Un animal único en el mundo sobrevive en las yungas
/Foto: Rana marsupial de la banderita - Mauricio Akmentis
Las yungas tucumanas, además de ser el paisaje que pinta el oeste tucumano, son el hogar de la rana marsupial de La Banderita (Gastrotheca gracilis). Se trata de una especie endémica de Tucumán y Catamarca que vive en huecos de árboles, entre hojas o en grietas de rocas. Estas ranas habitan en menos de 20 localidades de las mencionadas provincias, y fueron redescubiertas en 2011, luego de 20 años de no ser vistas. Los ejemplares adultos miden menos de cinco centímetros,por lo que es muy difícil distinguirlas a simple vista. Este avistaje se dificulta aún más por sus colores: manchas en tonos verdes o marrones que se camuflan con el verde y marrón de la selva de montaña.
El nombre de “marsupial” se explica por el hecho de que las hembras tienen un marsupio dorsal, es decir, un saco parecido al de los canguros, donde se desarrollan los huevos y los primeros estadios de la cría.
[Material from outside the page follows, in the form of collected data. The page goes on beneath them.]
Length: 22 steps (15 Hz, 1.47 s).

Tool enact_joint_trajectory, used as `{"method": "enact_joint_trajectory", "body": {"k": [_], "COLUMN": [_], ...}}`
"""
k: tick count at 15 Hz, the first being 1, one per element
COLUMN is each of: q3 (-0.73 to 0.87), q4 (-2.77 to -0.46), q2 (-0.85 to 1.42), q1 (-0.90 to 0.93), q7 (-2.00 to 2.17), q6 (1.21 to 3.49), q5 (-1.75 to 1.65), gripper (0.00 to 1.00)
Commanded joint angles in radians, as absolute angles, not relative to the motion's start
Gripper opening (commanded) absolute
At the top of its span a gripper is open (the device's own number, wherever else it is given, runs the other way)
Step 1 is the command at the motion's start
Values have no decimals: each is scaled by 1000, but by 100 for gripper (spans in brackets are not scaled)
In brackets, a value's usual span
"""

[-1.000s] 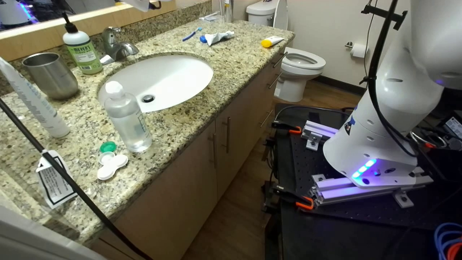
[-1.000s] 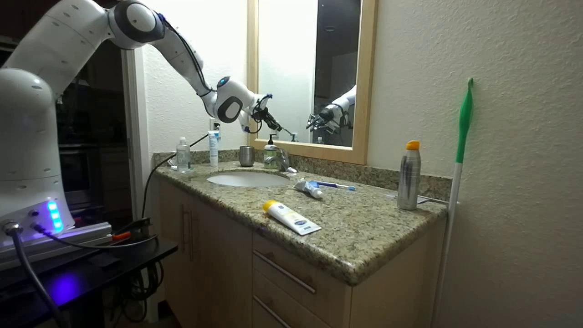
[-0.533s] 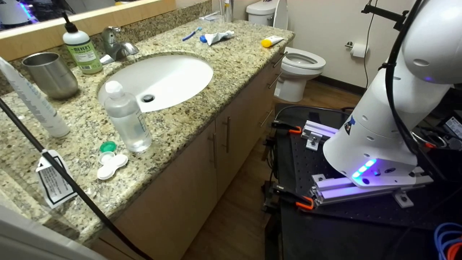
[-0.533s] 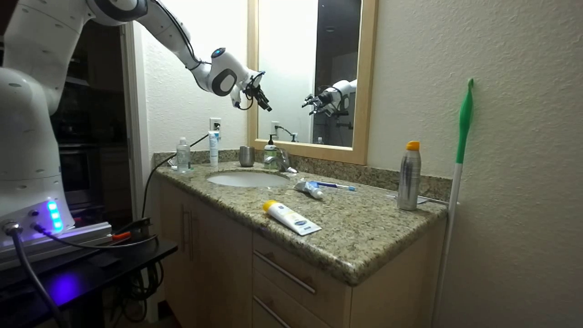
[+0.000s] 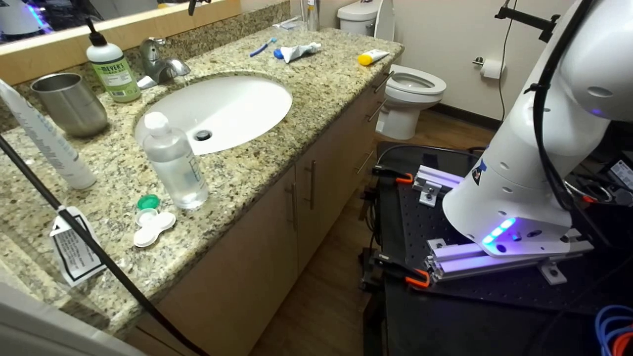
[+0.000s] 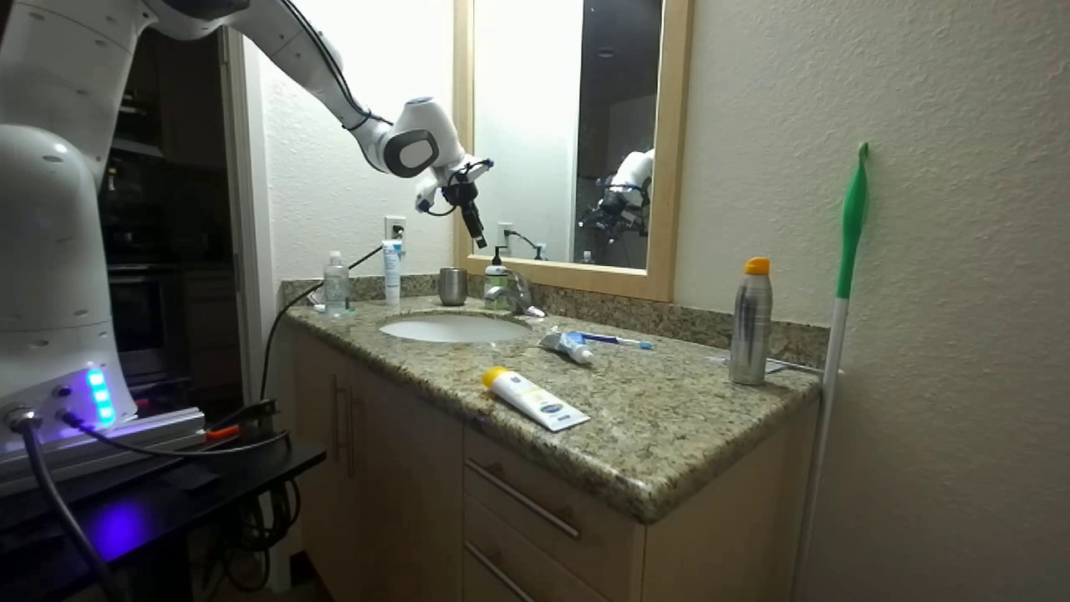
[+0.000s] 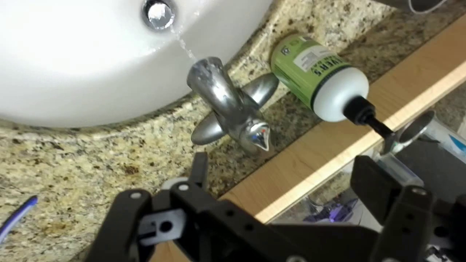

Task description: Push the faucet handle upwards

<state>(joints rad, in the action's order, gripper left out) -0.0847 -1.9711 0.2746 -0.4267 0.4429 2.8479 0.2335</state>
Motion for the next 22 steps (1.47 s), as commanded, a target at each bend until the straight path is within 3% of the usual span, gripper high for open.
{"method": "enact_joint_trajectory", "body": {"k": [1, 6, 9, 10, 22], "q3": [10, 122, 213, 164, 209], "q4": [-1973, -1966, -1931, -1970, -1937], "q2": [276, 376, 451, 397, 486], "q1": [-331, -251, -188, -226, -158], "q7": [403, 369, 425, 402, 314], "q6": [2838, 3060, 3080, 3055, 3070], "q5": [289, 71, -4, 30, 114], "gripper": [100, 100, 100, 100, 100]}}
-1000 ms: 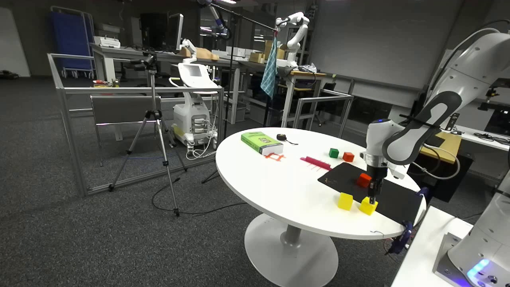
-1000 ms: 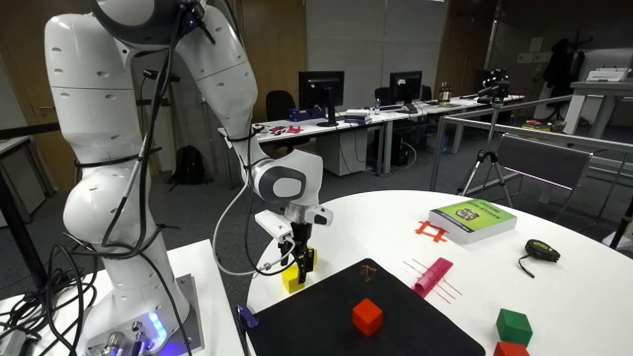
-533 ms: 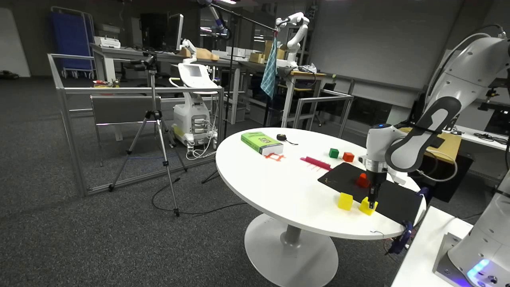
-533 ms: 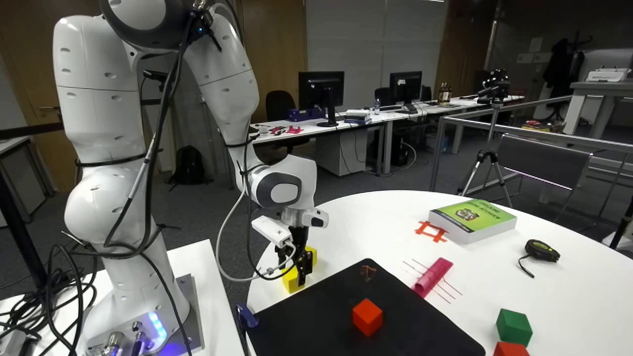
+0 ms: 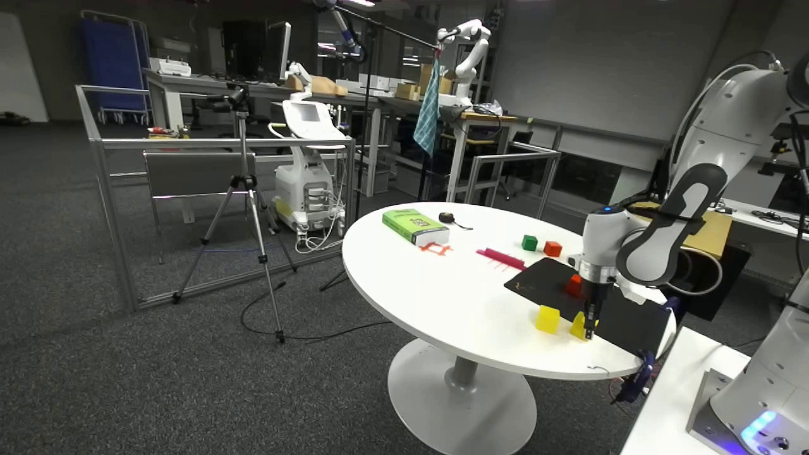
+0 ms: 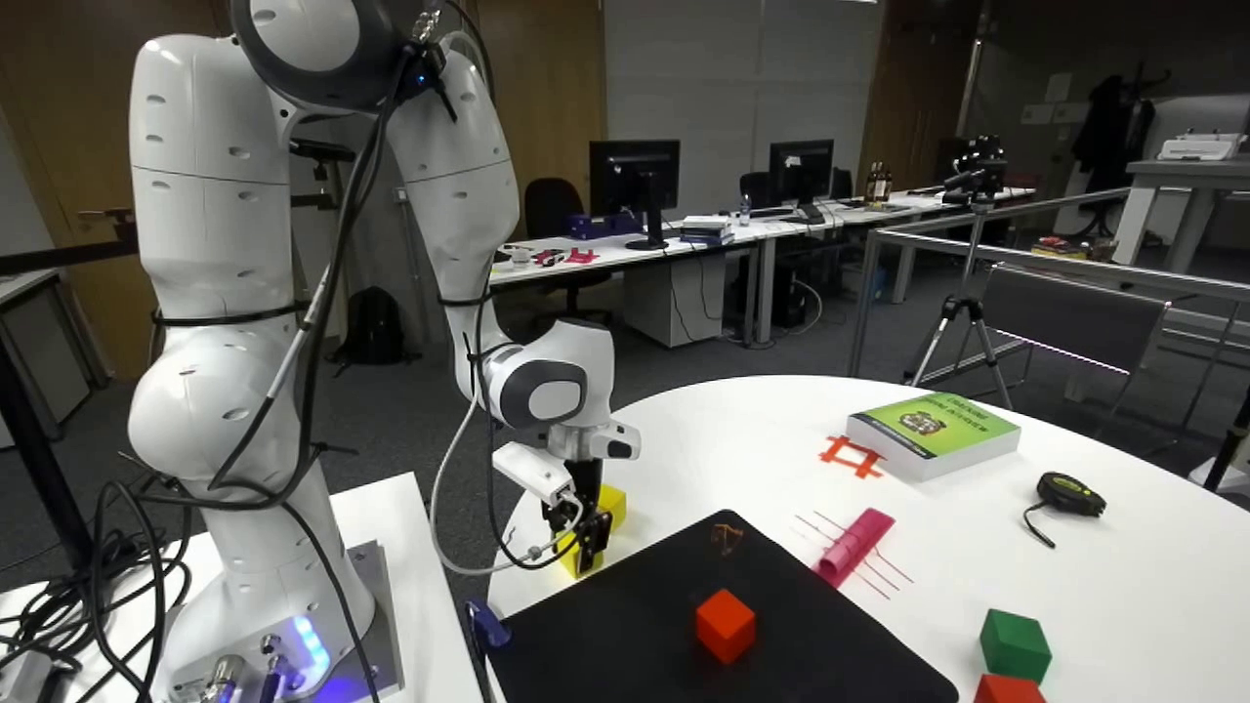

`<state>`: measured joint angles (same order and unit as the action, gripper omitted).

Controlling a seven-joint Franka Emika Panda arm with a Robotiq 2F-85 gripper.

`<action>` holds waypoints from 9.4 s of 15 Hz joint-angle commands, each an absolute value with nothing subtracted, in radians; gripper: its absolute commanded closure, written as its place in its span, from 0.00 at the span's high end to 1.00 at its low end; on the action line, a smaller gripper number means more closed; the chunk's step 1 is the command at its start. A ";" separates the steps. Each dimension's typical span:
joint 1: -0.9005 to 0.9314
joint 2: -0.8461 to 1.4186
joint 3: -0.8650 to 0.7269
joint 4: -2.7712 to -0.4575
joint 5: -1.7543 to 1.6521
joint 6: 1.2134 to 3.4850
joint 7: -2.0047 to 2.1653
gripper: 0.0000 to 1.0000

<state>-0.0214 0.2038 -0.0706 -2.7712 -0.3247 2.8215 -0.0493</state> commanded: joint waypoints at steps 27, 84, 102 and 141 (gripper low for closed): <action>-0.196 0.054 -0.207 -2.518 -0.375 2.450 -0.412 0.32; -0.272 0.304 -0.194 -2.332 -0.266 2.491 -0.510 0.32; -0.267 0.324 -0.185 -2.333 -0.266 2.538 -0.491 1.00; -0.383 0.618 -0.135 -1.483 0.079 2.138 -0.629 1.00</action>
<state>-0.3161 0.5137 -0.1639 -1.6186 0.0944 2.1909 -0.5597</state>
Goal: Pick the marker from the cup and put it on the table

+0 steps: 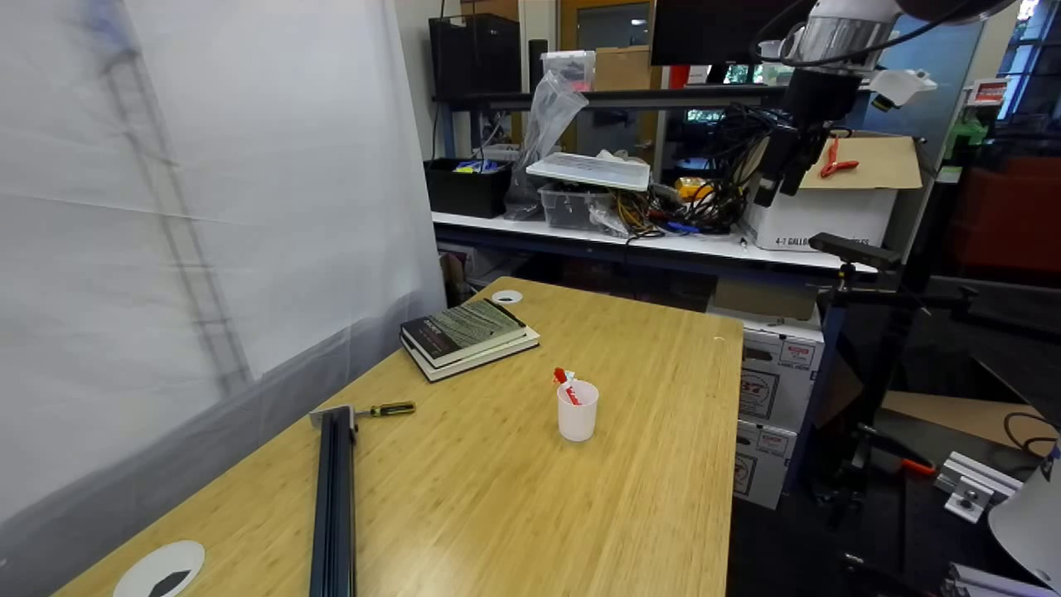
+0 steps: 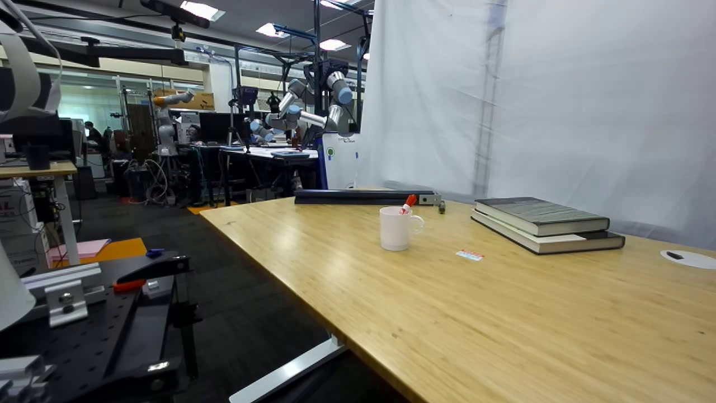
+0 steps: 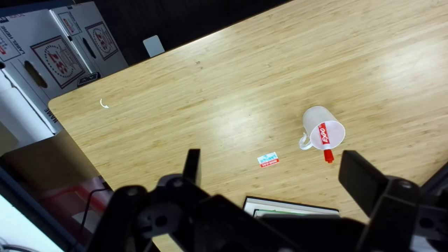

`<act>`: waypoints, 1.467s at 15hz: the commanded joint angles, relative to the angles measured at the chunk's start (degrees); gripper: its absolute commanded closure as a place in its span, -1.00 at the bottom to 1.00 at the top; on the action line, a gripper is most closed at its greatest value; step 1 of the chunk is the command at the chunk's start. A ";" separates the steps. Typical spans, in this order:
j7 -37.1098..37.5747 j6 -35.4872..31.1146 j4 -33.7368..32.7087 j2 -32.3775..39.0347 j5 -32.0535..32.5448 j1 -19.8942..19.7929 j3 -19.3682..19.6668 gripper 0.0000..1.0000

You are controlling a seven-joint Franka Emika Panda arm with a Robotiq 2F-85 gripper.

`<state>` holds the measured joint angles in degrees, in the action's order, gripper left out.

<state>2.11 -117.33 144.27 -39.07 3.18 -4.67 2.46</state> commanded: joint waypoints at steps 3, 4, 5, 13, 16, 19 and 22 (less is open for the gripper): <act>-0.03 0.09 -0.09 0.03 -0.01 -0.01 0.00 -1.00; -0.03 0.09 -0.09 0.03 -0.01 -0.01 0.00 -1.00; -0.03 0.09 -0.09 0.03 -0.01 -0.01 0.00 -1.00; -0.03 0.09 -0.09 0.03 -0.01 -0.01 0.00 -1.00; -0.14 -1.93 -1.46 3.82 0.39 0.03 -0.14 -1.00; -0.57 -5.05 -2.68 8.30 0.69 0.26 -0.34 -1.00; -0.74 -6.85 -4.91 14.09 1.38 0.80 -1.27 -1.00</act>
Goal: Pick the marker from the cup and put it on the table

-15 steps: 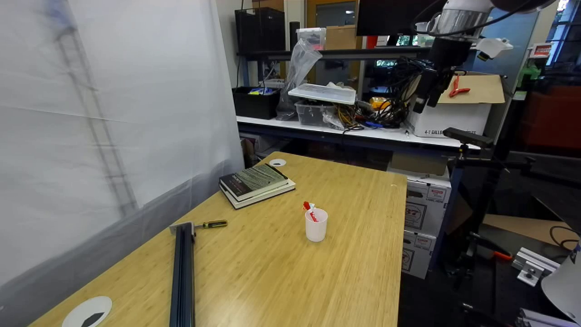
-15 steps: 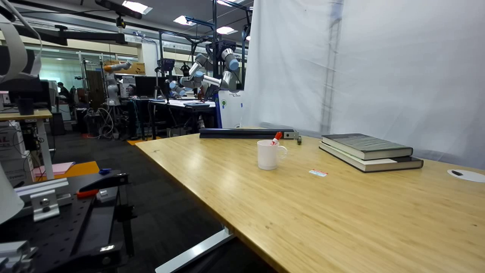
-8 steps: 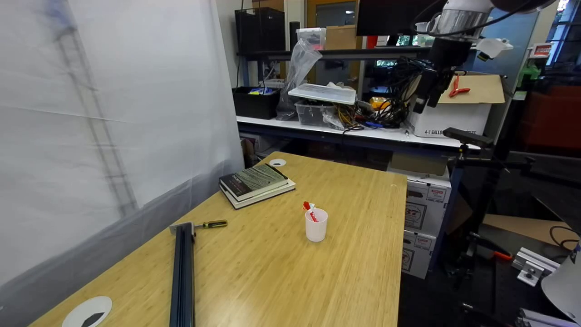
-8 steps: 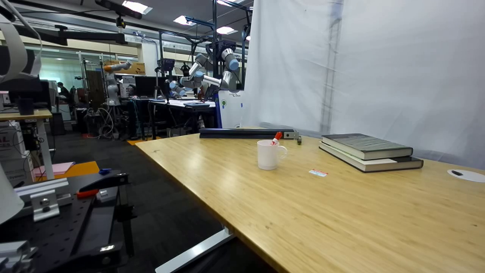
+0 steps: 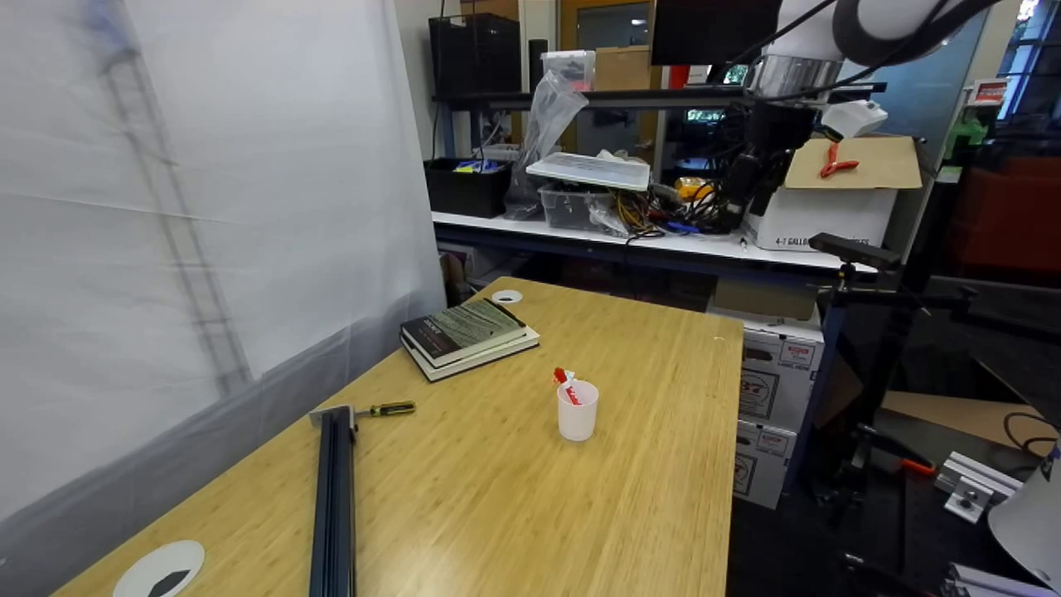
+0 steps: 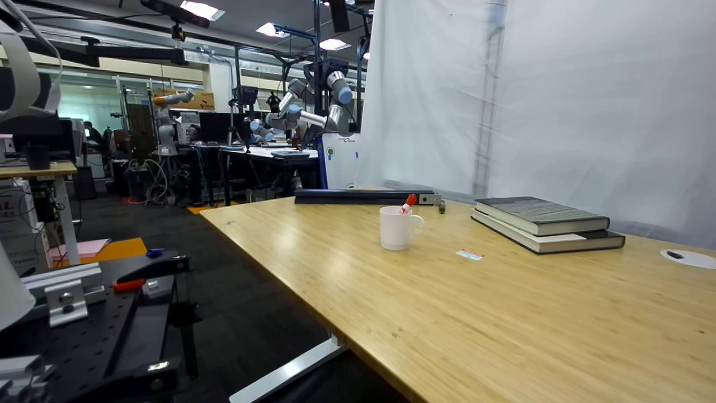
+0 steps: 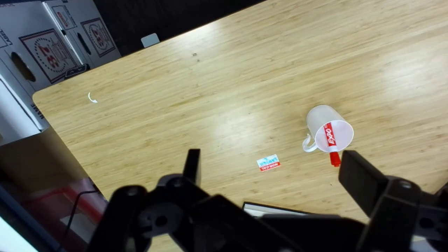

La rana libera a sus crías cuando son larvas en cuerpos de agua estancada o con muy poca corriente. Por otro lado, su nombre también hace referencia a la localidad donde fue encontrada, La Banderita, en el límite entre Tucumán y Catamarca. Todos los avistajes fueron registrados en el Parque Nacional Aconquija, espacio de cuidado para la flora y fauna local, lugar que demuestra la necesidad de tener áreas protegidas para la conservación de especies autóctonas, únicas en el mundo.
Pese a su carácter único, su historia natural todavía es poco conocida, lo que complica su conservación. La rana marsupial de La Banderita es considerada una especie en peligro de extinción y su estado de conservación es delicado. Su principal amenaza es la pérdida y modificación del hábitat como consecuencia de las actividades humanas, como los incendios forestales, el desmonte y las obras civiles. Otros de los factores que afectan su reproducción en libertad son las sequías y el aumento de temperatura, ambas consecuencia del cambio climático, que hacen que los charcos donde la hembra deposita sus larvas, se sequen, interrumpiendo la metamorfosis. Ahí es donde juegan un rol fundamental los proyectos de conservación como el de la Reserva de Horco Molle junto a la Fundación COANA.
En Catamarca, ante la falta de áreas naturales protegidas y la apropiación de tierras, los estudios sobre las yungas son sumamente difíciles de hacer. Debido a esto, la información que existe sobre esta especie en esta provincia está limitada a la zona de la Cuesta del Clavillo mientras que hay datos de prácticamente toda la provincia de Tucumán, que cuenta con varias áreas naturales protegidas. "Es sumamente factible que esta especie habite más al sur en la provincia de Catamarca, por la sierra Aconquija y la sierra de los Narváez, llegando inclusive al extremo norte de Paclín teniendo en cuenta su hábitat natural", decía Gonzalo Martínez, biólogo catamarqueño.
A 15 años de su reaparición, aún se conoce muy poco sobre su vida en la naturaleza. No se sabe cuál es su dieta, cuándo los individuos hembras se convierten en adultas, cuántos años viven ni cómo socializan en libertad. Las medidas que se toman desde los proyectos de conservación buscan averiguar más datos sobre la especie y poner todos los esfuerzos científicos y educativos en trabajar sobre poblaciones más resistentes al cambio climático y la pérdida de su microhábitat.
La conservación efectiva de esta, y muchas otras especies en peligro de extinción en la región, requiere continuar fortaleciendo proyectos locales, financiar la investigación y mantener el compromiso para que esas ranitas vuelvan a ser parte vistosa de las yungas tucumanas.